Congress may be in recess, but Rep. Joe Courtney (D-Conn.) isn’t taking a vacation just yet. He went to a New London nursing home Wednesday to drum up support for legislation that would help residents such as a 98-year-old woman whose life savings were wiped out by nursing home bills Medicare wouldn’t pay.
That woman’s niece, Candice Antrop, said her aunt went to the Beechwood Rehabilitation and Nursing Center several times for rehab after being discharged from the hospital. But even though the hospital and doctors recommended the rehab, Medicare did not pay for it. That’s because Medicare will cover such nursing home stays only if the patient had been admitted as an inpatient to the hospital for at least three days. Her aunt’s hospitalizations did not qualify because she was under observation care instead of inpatient care. The nursing home cost her aunt tens of thousands of dollars over several years.
“She couldn’t go home,” said Antrop. “She couldn’t walk.”
Her aunt, who didn’t want her name used, is now a full-time resident at Beechwood, and the facility’s director said that Medicaid, the government health program for low-income people, is paying the current bill.
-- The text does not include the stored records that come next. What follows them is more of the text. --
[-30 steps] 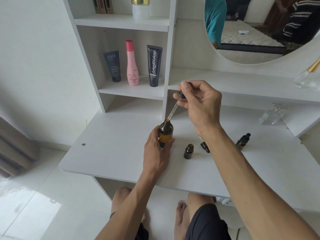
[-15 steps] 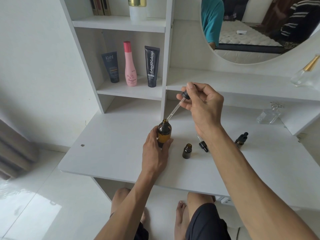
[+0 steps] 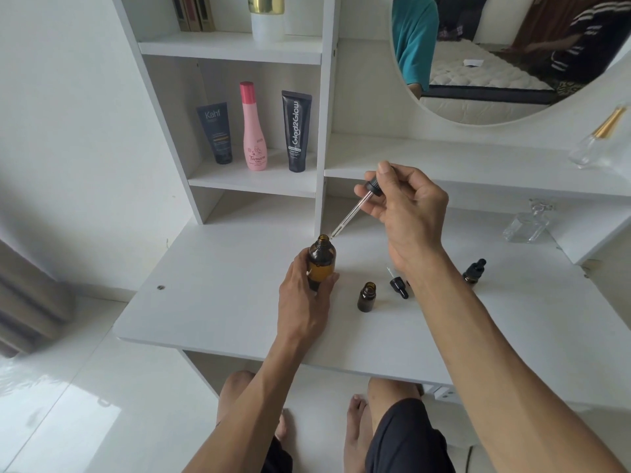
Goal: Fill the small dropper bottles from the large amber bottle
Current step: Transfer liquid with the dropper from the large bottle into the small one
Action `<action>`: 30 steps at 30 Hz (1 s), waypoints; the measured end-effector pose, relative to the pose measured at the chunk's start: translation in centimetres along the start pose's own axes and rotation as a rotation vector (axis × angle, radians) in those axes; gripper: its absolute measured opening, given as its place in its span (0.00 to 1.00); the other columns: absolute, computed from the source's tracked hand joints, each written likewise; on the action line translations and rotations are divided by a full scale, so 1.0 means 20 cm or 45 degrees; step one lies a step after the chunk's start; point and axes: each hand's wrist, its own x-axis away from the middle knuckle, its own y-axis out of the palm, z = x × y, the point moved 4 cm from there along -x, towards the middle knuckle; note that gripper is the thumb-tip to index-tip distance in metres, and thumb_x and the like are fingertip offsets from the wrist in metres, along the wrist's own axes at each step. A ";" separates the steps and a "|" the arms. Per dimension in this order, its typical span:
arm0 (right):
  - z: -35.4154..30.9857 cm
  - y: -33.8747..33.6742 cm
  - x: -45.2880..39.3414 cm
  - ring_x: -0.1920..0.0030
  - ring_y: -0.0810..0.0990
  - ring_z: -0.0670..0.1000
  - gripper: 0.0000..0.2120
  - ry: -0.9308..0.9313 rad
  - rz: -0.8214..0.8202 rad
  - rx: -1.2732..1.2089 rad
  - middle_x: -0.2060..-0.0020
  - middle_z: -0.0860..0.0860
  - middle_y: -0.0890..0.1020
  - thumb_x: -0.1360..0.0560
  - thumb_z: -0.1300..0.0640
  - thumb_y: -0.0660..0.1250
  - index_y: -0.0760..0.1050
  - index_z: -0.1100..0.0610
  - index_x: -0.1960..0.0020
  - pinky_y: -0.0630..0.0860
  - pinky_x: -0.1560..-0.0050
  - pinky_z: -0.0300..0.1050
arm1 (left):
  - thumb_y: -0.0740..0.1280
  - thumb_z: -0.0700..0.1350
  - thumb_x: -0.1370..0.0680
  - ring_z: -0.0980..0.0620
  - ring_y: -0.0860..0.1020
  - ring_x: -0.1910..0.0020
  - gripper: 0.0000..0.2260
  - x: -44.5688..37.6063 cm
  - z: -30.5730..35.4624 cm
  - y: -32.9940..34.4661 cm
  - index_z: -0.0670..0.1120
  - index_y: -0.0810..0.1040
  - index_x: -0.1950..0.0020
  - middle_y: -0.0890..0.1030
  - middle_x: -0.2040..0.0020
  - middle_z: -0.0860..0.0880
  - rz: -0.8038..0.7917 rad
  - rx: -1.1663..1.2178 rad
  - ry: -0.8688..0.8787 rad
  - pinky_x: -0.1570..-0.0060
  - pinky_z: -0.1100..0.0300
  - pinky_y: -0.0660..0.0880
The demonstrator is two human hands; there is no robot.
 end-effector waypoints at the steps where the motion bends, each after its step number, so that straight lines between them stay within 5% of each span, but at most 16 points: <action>1: -0.01 -0.02 0.00 0.59 0.87 0.57 0.05 0.004 0.007 0.002 0.59 0.54 0.86 0.21 0.59 0.69 0.79 0.61 0.51 0.84 0.52 0.54 | 0.71 0.48 0.23 0.56 0.80 0.56 0.18 0.00 0.00 0.00 0.54 0.71 0.35 0.81 0.47 0.55 0.003 -0.006 0.005 0.57 0.73 0.69; 24: 0.09 -0.37 0.12 0.61 0.87 0.55 0.04 0.048 0.122 0.157 0.58 0.56 0.85 0.21 0.58 0.70 0.80 0.57 0.54 0.83 0.59 0.47 | 0.72 0.47 0.24 0.62 0.80 0.59 0.19 0.03 0.04 -0.02 0.51 0.72 0.34 0.80 0.47 0.55 0.024 -0.081 -0.041 0.60 0.77 0.68; 30: 0.10 -0.36 0.12 0.60 0.88 0.56 0.05 0.015 0.100 0.228 0.59 0.54 0.85 0.21 0.57 0.70 0.81 0.57 0.55 0.84 0.55 0.53 | 0.72 0.47 0.24 0.55 0.82 0.57 0.19 0.03 0.03 -0.01 0.53 0.72 0.35 0.80 0.47 0.54 0.013 -0.046 -0.034 0.54 0.67 0.74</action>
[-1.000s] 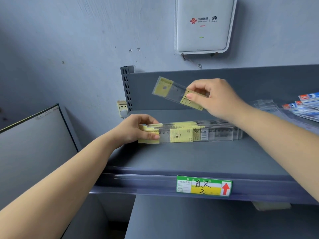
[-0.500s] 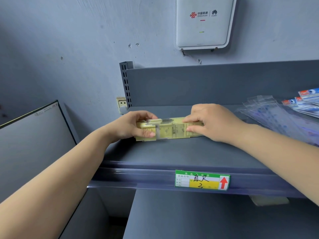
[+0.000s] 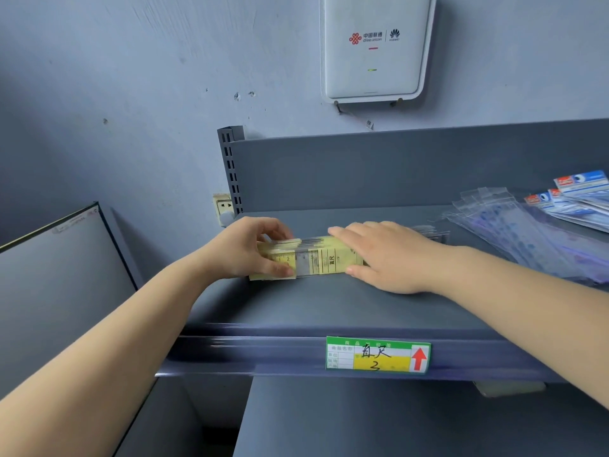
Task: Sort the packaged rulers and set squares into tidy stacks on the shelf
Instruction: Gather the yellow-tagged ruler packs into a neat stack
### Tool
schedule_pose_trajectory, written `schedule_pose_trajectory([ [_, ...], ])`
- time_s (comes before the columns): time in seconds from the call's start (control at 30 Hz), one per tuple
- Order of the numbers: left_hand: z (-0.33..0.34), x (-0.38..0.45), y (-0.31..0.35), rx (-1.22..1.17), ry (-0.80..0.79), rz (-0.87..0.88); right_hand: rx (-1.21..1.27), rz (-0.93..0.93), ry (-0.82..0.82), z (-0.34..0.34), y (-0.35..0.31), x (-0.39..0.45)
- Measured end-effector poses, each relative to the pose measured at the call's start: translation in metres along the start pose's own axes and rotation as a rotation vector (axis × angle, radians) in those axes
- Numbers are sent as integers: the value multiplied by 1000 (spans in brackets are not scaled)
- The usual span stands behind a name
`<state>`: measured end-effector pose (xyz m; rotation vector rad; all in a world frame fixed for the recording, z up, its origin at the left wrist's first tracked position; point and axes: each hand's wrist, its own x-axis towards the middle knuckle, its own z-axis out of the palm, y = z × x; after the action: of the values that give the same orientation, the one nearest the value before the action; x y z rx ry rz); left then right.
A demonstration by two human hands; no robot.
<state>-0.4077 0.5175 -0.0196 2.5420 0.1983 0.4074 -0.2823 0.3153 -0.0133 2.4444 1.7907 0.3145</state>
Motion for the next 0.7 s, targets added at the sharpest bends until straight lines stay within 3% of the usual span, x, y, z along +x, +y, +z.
schedule_pose_trajectory([
  [0.07,-2,3,15,380,-18,57,11,3,-8,2,-1,1],
  [0.13,6,10,31,602,-67,72,-1,6,13,3,-3,3],
  [0.37,31,22,34,671,-125,101,37,70,113,-6,18,-13],
  [0.5,32,22,34,680,-78,117,44,77,-72,-2,32,-28],
  [0.6,32,23,34,681,-69,107,53,133,-12,-6,41,-33],
  [0.7,32,23,33,686,-78,102,49,177,-111,-4,45,-40],
])
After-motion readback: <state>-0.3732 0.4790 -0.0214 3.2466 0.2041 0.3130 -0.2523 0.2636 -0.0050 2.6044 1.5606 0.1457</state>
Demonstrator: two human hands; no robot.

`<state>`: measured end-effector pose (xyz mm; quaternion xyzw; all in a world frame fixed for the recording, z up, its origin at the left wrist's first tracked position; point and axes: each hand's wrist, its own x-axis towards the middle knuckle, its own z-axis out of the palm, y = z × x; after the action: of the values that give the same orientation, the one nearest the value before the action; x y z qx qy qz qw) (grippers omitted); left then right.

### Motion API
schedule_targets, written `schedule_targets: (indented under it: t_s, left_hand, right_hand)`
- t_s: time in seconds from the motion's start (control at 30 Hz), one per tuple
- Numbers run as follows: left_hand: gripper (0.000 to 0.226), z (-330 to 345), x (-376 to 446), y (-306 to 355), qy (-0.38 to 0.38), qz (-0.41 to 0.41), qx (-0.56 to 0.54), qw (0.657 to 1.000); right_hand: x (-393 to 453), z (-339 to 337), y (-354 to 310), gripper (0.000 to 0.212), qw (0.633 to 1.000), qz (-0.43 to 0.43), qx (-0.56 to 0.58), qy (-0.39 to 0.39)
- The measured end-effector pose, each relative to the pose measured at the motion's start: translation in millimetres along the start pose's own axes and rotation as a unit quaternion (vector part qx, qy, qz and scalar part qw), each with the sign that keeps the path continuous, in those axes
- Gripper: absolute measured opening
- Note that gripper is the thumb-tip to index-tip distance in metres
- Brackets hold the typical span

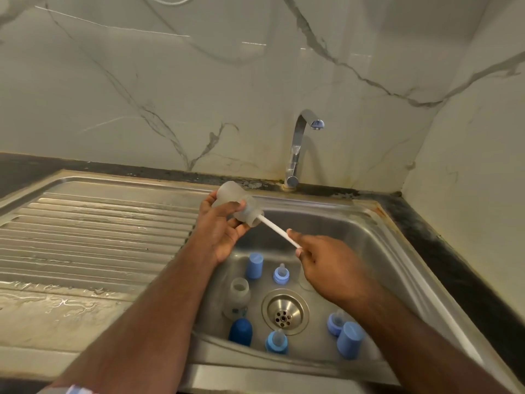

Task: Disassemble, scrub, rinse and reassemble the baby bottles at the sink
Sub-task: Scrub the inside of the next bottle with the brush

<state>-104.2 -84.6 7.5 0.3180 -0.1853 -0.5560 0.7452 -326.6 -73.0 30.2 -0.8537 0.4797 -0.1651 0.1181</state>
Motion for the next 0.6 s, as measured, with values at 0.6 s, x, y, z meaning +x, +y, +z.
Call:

Medicare beneficiaries across the country have often been surprised by the observation exemption, since hospitals are not required to inform patients that they are receiving observation care. Researchers at Brown University found that the number of Medicare patients who enter the hospital for observation is rising dramatically — up 25 percent from 2007 to 2009 — even though Medicare enrollment and hospital admissions have declined slightly. They also found that observation patients are staying in the hospital for extended periods of time, with 45,000 in 2009 staying 72 hours or longer — nearly double the number the number in 2007, and well past Medicare’s recommended 24 to 48 hours.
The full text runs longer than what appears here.